Peki, dışarıda bekliyorum sizi,o zaman ve dışarı çıkıp beklemeye koyuldum.Yaklaşık on dakika sonra dükkânı kapatıp birlikte yürümeye başladık Aksaray’a doğru.Fakat tam olarak nereye gideceğimizi yine bilmiyordum.Sormak istedim,bu sefer de gizemli cevaplar alırım diye boşver deyip,devam ettik yolumuza.Bir ara arkama baktığımda,çıktığımız yerden hayli uzaklaşmıştık. Boğazına sıkışmış halde bulunan balgamı,Türk Sanat Müziği’nden bir makam edasıyla, kırmızı ışıklarda karşıdan karşıya geçen adamların gölgelerini de geride bırakıyorduk.Ne o konuşuyor ne de ben.Sessizliğimiz bile birbirinden farklı idi.Sadece benzer olan gittiğimiz yöndü.Aksaray’a varmıştık artık.

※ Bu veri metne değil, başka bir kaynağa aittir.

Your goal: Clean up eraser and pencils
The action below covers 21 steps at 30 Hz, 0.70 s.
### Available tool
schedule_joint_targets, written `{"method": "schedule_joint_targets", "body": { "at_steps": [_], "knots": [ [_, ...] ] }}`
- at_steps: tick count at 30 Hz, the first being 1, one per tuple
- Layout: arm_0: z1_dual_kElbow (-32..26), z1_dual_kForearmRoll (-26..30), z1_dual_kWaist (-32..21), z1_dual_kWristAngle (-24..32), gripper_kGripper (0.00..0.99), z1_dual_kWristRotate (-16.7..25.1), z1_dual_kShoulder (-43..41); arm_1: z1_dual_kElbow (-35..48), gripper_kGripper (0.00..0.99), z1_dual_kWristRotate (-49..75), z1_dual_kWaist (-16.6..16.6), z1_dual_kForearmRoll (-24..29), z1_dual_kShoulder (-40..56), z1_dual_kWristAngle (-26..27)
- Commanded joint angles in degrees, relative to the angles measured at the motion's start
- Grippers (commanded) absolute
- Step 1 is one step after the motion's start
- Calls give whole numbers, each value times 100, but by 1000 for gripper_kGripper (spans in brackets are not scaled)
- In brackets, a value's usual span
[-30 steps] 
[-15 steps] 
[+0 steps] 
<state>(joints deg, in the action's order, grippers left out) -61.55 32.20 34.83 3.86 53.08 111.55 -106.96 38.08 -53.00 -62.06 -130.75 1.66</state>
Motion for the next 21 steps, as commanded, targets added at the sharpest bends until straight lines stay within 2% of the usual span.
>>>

Şimdi ne olacak, nereye gidecektik? Konuşmuyordum;ama Marko’yu da unutmuyordum,saatime baktığımda daha bir saatim vardı.Elimde ilk satın aldığım kitabımı sımsıkı tutmuştum.Çaldırmaktan korkuyordum belki de-çalmak sözcüğünü en çok Aksaray’a yakıştırıyordum. - Ben bunları düşünürken, birden Tamara,yukarıya doğru, Beyazıt Meydanı’na çevirdi yönünü.’’Neden hiç konuş muyorsun peki’’ diye de bir soru yöneltti bana.Bilmem- gerçekten bilmiyordum,sıradan bir yanıt değildi benimkisi-.Kaleme aldığım aforizmalardan bir tanesini uygun gider diye de ekledim,cümlemin sonuna: susmak, Tanrı’yla konuşmaktır.Bu söz, ilgisini çekip çekmediğini bilmiyorum ama ’Kimden? ‘ diye sorması bile,beni sevindirmişti.Çünkü beğenmediği bir şeyin üzerinde durmak istemez insan.Ben yazdım,dedim.Zaten yalan da söyleyemezdim.Ben sadece kitap çalardım;ama yalancı değildim.Ben deyince,bir şey söylememesi beni şaşırttı.

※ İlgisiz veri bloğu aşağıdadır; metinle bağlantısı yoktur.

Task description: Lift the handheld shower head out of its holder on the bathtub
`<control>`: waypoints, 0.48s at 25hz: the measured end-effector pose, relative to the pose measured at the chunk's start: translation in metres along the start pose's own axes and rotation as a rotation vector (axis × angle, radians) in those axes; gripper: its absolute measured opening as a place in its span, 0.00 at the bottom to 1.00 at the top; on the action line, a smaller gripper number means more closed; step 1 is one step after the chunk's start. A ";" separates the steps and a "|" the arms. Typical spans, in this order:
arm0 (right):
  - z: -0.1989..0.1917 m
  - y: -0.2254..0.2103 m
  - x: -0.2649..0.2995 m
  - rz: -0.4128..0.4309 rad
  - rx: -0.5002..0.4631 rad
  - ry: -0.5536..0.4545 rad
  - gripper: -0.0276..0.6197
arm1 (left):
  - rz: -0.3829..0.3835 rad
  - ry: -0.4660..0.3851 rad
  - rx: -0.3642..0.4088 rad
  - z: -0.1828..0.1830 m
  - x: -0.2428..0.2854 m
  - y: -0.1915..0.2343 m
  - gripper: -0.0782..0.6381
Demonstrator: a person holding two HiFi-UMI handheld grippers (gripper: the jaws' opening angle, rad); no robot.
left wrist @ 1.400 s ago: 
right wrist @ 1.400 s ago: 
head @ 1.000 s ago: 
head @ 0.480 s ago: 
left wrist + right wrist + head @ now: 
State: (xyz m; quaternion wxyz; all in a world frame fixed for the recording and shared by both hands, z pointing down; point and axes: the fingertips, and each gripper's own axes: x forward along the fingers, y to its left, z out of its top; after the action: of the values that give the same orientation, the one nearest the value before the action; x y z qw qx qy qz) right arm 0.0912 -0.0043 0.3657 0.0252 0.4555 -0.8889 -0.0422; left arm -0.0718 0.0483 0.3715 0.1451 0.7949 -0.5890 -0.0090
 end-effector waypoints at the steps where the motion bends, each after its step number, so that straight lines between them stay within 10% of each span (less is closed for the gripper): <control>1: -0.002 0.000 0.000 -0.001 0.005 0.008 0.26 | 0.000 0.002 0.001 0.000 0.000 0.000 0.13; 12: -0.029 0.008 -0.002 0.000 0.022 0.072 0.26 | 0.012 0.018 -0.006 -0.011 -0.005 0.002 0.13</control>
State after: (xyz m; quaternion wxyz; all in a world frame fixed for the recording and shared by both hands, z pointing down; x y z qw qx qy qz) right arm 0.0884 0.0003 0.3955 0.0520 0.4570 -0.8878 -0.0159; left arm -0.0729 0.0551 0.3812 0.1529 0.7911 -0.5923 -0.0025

Sıradan biri olarak görüyordu;ama değildim.Bunun için belki de benden beklemiyordu böyle bir şeyi.Marko’dan farklı geldi bu tavrı.Marko yazdıklarımı okumuş ve beğenmişti.Oysa Tamara hiçbir tepki bile vermedi.Vermiyordu. Sakin bir edayla 258. Sayfayı okumamı istedi .Niye,diye sorsam bile yine okuyacağımı düşündüğümden böyle bir şeye ihtiyaç duymadım ve okumaya başladım:bugünden sonra,senden başka kimsem yok.Beraberce çıkıp gidelim.Bunu teklif etmek için,evine geldim.Biz ikimiz de aşağılık mahlûklarız.Birlikte gidelim…diye yazılıyordu bu sayfada.Ne anlatmaya çalışıyordu bunlarla.Yazılanlar hayatımı aksediyordu sanki.
Ben artık gittikçe aklımı yitiriyor,kaybediyordum kendimi;ama o umursamıyordu bile.

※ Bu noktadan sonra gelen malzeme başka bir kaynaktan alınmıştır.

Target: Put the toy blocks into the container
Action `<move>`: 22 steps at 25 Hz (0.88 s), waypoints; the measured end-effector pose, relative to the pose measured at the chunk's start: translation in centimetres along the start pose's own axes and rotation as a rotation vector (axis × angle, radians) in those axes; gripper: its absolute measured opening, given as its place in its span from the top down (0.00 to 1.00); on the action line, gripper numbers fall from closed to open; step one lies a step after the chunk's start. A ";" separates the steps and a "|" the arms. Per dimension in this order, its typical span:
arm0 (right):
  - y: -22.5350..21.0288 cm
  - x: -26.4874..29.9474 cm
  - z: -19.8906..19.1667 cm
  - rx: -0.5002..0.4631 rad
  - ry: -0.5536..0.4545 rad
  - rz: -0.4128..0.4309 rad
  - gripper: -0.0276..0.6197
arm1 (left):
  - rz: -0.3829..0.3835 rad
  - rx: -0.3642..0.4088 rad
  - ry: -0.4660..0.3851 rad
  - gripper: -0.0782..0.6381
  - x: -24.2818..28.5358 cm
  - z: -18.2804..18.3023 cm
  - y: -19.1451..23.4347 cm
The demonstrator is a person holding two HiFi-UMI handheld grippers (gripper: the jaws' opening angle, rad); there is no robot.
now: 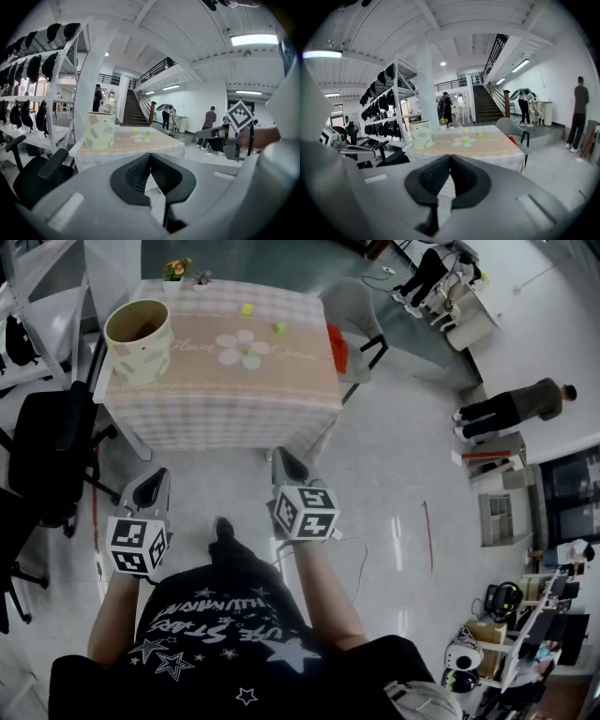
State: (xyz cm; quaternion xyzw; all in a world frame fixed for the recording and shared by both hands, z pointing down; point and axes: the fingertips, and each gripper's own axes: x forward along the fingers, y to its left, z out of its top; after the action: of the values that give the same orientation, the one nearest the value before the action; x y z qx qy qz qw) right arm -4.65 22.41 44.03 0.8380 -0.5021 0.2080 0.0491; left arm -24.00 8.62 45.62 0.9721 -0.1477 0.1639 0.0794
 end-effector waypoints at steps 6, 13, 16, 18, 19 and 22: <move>0.5 -1.4 -0.2 0.002 -0.002 0.002 0.95 | 0.004 0.003 0.007 0.88 -1.5 -0.5 -0.6; 1.1 -1.1 -0.2 0.003 -0.004 0.000 0.95 | 0.013 0.002 0.006 0.88 -1.9 -0.5 0.3; 1.2 -0.8 -0.1 0.005 -0.006 0.002 0.95 | 0.016 0.000 0.010 0.88 -1.8 -0.6 0.5; 1.1 -0.8 0.0 0.018 -0.021 0.007 0.95 | 0.017 -0.004 0.018 0.88 -1.7 -0.8 0.5; 1.0 -0.7 0.2 0.028 -0.036 0.010 0.95 | 0.018 -0.006 0.022 0.88 -1.6 -0.9 0.5; 0.4 0.0 0.9 0.046 -0.073 0.016 0.95 | 0.022 -0.009 0.030 0.88 -0.7 -1.0 0.7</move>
State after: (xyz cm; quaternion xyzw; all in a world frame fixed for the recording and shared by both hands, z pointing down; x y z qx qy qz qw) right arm -4.72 22.01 43.16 0.8420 -0.5052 0.1891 0.0095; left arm -25.18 8.39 46.42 0.9675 -0.1579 0.1786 0.0844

Gittikçe de yaklaşıyorduk Beyazıt Meydanı’na,kendime verdiğim üç saatlik zaman diliminin de sonuna yaklaşıyordum.Ve hâlâ hiçbir şey yapmamıştım,yapamamıştım.Marko’yla oturduğumuz mekana doğru hareket ettik.
Tamara, oraya doğru hareket ediyordu,ben de onu takip etmem gerektiğini bildiğimden o tarafa doğru yöneldim. Yaklaşıyorduk.Marko’yu üç saat bekletmekle kalmayıp,yanımda da sadece adını bildiğim bir kişiyi de götürüyordum.Belki de o beni götürüyordu.Bundan eminim değilim.
Bütün bu olanlar tesadüften ibaret olamaz.Olmamalı.İçeri girdik,içeriyi hafifçe gözden geçirerek,Marko’nun oturduğu masaya doğru devam ettik yolumuza.İçerisi duman içerisinde kalmış,önündeki kültablasında da yaklaşık on-onbeş tane izmarit bulunuyordu.İlk önce bakıştılar her ikisi de,sonra da Tamara, yanına yaklaşarak Marko’nun, kulağına benim duyamamayacağım bir şekilde bir şeyler söyledi.
Ben öylece donakalmıştım orada.hiçbir şey söyleyemedim,lâl olmuş gibiydim.